Repercusiones: qué se fortalece y qué queda bajo presión
El principal actor fortalecido por el congreso es el Poder Judicial de Misiones, que logró proyectarse como anfitrión de una agenda jurídica contemporánea y sensible. También gana centralidad la articulación entre el sistema judicial y la academia, en este caso a través de la Universidad Católica de Santa Fe. Esa alianza muestra que la formación, la producción doctrinaria y la discusión institucional pueden funcionar como una misma plataforma de legitimación.
A la vez, el encuentro pone presión sobre el propio sistema judicial. Porque abrir la discusión sobre inteligencia artificial, oralidad, procesos electrónicos y litigios colectivos genera una expectativa inevitable: que esas conversaciones no queden en el plano declarativo. El desafío empieza después del congreso. Cómo se traducen estas discusiones en capacitación, modernización, reformas prácticas o nuevas pautas jurisprudenciales será la medida real de su impacto.
También se fortalece la idea de que Misiones quiere tener una voz propia en la conversación sobre reforma judicial. No necesariamente desde una ruptura, pero sí desde una construcción gradual de agenda. El intercambio con especialistas de la Universidad de Valencia, de Zaragoza, de Salamanca, de la Universidad Católica del Paraguay, de la Universidad Nacional de Córdoba, de la Austral, de la Universidad Nacional del Nordeste y de otras instituciones muestra que la provincia busca nutrirse de experiencias externas sin resignar protagonismo local.
Un cierre emotivo y una escena que deja proyección
El congreso cerró el viernes 20 con la entrega de un presente a Adolfo Alvarado Velloso de manos de Juan Manuel Díaz, Cristina Irene Leiva y Valeria Fiore.
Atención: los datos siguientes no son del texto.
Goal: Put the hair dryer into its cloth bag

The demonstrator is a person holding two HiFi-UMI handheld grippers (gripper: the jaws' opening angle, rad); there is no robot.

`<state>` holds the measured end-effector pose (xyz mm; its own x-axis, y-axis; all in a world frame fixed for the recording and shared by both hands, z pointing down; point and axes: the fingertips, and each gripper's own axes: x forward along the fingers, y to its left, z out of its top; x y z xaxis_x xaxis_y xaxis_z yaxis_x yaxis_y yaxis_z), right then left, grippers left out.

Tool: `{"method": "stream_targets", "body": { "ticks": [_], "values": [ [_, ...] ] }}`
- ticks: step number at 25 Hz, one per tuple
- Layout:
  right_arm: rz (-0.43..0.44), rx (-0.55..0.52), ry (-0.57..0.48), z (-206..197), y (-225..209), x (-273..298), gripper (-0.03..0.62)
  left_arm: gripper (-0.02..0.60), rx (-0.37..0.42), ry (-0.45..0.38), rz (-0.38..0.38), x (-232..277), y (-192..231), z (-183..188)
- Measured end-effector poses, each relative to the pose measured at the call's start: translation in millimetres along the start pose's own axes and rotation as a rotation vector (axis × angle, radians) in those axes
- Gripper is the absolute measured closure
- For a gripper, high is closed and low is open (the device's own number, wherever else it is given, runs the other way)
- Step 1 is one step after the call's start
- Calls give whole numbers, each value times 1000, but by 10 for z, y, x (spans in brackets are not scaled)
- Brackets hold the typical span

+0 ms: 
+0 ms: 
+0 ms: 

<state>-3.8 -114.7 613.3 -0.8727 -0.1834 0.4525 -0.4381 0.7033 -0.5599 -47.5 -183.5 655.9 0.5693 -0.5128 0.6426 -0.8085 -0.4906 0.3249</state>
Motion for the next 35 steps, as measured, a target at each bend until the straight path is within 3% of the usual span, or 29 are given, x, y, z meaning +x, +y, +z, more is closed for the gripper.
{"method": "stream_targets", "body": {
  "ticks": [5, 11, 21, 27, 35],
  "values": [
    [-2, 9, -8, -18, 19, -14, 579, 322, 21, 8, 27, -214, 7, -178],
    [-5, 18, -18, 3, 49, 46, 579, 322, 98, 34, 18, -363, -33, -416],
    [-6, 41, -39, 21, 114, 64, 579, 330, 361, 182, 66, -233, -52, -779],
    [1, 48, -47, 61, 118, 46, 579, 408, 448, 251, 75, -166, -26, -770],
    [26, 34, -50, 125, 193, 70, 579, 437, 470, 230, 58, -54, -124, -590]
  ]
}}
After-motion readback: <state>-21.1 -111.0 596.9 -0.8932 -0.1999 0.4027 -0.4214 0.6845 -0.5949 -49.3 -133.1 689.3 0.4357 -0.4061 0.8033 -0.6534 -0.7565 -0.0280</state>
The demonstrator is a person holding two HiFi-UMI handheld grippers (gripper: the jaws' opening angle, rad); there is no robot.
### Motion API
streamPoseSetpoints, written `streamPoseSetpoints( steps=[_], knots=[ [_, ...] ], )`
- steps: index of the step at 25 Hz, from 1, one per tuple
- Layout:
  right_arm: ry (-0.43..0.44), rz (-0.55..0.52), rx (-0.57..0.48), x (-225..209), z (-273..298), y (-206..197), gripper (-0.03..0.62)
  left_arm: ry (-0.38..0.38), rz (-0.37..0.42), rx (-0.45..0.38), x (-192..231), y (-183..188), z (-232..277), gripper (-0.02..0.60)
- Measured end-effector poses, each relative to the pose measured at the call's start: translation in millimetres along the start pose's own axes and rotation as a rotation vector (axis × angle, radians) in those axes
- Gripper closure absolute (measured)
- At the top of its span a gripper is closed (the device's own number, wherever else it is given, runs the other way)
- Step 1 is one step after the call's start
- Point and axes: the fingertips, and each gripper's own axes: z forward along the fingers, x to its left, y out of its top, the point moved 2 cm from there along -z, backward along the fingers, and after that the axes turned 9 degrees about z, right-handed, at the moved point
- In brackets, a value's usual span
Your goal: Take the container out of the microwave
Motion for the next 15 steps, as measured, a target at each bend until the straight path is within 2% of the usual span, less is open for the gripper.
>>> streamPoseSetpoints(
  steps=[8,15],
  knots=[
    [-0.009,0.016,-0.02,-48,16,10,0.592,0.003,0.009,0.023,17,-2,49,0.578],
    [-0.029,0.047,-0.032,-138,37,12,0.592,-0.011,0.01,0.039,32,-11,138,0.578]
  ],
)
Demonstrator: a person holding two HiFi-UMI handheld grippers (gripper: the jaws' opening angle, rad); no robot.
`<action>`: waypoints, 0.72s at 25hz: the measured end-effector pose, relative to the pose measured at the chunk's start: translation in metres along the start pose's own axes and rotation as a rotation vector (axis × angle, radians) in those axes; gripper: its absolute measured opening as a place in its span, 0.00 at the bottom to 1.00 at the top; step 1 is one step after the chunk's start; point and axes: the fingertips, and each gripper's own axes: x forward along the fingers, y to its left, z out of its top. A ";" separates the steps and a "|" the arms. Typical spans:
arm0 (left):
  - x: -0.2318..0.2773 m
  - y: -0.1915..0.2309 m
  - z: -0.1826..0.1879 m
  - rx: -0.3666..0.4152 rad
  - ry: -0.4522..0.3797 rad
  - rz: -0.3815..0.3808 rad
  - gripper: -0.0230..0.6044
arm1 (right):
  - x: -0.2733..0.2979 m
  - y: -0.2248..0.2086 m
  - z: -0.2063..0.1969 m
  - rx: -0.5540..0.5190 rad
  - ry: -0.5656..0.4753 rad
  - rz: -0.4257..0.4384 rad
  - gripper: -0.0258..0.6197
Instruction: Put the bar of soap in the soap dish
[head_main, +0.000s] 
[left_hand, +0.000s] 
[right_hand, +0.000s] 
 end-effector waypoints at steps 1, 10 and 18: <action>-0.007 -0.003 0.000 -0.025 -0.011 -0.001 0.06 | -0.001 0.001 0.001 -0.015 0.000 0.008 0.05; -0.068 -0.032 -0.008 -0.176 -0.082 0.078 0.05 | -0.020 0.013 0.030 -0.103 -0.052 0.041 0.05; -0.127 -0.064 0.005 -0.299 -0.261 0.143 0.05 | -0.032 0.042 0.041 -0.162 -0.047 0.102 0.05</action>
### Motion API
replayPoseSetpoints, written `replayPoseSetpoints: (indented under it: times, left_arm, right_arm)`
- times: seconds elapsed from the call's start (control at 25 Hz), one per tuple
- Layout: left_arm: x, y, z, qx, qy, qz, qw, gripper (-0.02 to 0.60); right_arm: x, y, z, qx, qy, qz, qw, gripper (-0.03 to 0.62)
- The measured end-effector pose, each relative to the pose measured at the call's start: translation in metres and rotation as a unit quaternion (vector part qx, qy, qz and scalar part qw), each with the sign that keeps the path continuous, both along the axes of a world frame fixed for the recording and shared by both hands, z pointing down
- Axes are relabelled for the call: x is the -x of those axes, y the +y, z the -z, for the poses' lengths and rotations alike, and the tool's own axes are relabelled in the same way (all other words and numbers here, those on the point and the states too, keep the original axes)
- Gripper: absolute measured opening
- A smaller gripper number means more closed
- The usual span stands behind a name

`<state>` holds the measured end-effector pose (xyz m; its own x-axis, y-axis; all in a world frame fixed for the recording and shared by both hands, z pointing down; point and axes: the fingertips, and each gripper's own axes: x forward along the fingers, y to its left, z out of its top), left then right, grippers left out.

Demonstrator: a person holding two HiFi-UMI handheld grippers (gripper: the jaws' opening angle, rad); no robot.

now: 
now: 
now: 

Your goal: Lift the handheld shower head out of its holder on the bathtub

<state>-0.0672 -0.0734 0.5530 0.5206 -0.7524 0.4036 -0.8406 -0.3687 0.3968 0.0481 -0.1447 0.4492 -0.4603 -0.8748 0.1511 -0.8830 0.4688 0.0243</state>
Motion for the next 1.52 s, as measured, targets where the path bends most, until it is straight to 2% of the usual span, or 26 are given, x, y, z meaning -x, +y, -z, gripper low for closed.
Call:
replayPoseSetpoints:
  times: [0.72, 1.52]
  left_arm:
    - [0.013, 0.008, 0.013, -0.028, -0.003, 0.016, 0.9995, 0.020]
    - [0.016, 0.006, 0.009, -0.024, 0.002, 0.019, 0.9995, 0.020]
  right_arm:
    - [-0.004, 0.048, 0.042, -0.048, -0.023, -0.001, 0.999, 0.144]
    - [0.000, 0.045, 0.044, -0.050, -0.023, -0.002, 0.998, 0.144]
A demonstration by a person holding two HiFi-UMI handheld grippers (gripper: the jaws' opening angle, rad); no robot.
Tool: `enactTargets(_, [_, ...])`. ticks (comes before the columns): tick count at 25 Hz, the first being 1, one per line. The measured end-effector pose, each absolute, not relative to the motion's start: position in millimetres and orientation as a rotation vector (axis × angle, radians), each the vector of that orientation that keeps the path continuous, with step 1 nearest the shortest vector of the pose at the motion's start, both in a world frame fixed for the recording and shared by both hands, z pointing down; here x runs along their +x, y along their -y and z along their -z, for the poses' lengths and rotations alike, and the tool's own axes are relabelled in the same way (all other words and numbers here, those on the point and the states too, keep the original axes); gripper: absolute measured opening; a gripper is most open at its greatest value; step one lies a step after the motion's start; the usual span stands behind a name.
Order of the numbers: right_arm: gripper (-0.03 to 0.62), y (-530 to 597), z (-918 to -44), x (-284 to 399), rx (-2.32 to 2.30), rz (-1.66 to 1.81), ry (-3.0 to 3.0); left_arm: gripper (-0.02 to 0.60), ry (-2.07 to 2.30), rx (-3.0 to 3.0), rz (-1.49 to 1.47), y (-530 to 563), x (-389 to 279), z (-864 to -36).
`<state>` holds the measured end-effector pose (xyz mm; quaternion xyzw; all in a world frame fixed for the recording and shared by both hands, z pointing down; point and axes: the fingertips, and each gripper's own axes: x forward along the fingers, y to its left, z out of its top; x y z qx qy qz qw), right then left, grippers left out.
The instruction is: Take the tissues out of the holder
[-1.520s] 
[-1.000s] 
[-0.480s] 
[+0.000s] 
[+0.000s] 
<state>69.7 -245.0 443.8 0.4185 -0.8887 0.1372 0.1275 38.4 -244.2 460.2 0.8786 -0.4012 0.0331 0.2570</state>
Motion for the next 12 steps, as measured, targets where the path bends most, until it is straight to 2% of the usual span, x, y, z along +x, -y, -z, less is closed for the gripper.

El homenaje tuvo una carga simbólica evidente. A lo largo de ambas jornadas fue reconocido como referente y maestro del Derecho Procesal por distintos disertantes. Además, el cierre incluyó el “Manifiesto Garantista” a su cargo, y él mismo definió la organización del encuentro como “una hermosísima fiesta misionera”.
La escena final reforzó una lectura doble. Por un lado, la reivindicación de una tradición doctrinaria y de referentes consolidados. Por otro, la necesidad de poner esa tradición a dialogar con los cambios que empujan la inteligencia artificial, la digitalización, la oralidad y los litigios complejos. Ahí radica la tensión central que dejó el congreso: cómo actualizar la Justicia sin vaciarla de sus garantías.
Puerto Iguazú fue, durante esas dos jornadas, el punto de encuentro de esa discusión. Queda por ver si esa conversación se convierte en insumo para reordenar prácticas concretas dentro del sistema judicial, si alimenta futuras reformas o si funciona, sobre todo, como un movimiento de posicionamiento institucional. Lo cierto es que la Justicia ya empezó a discutir su futuro en voz alta, y cuando eso ocurre, lo que se redefine no es solo un procedimiento.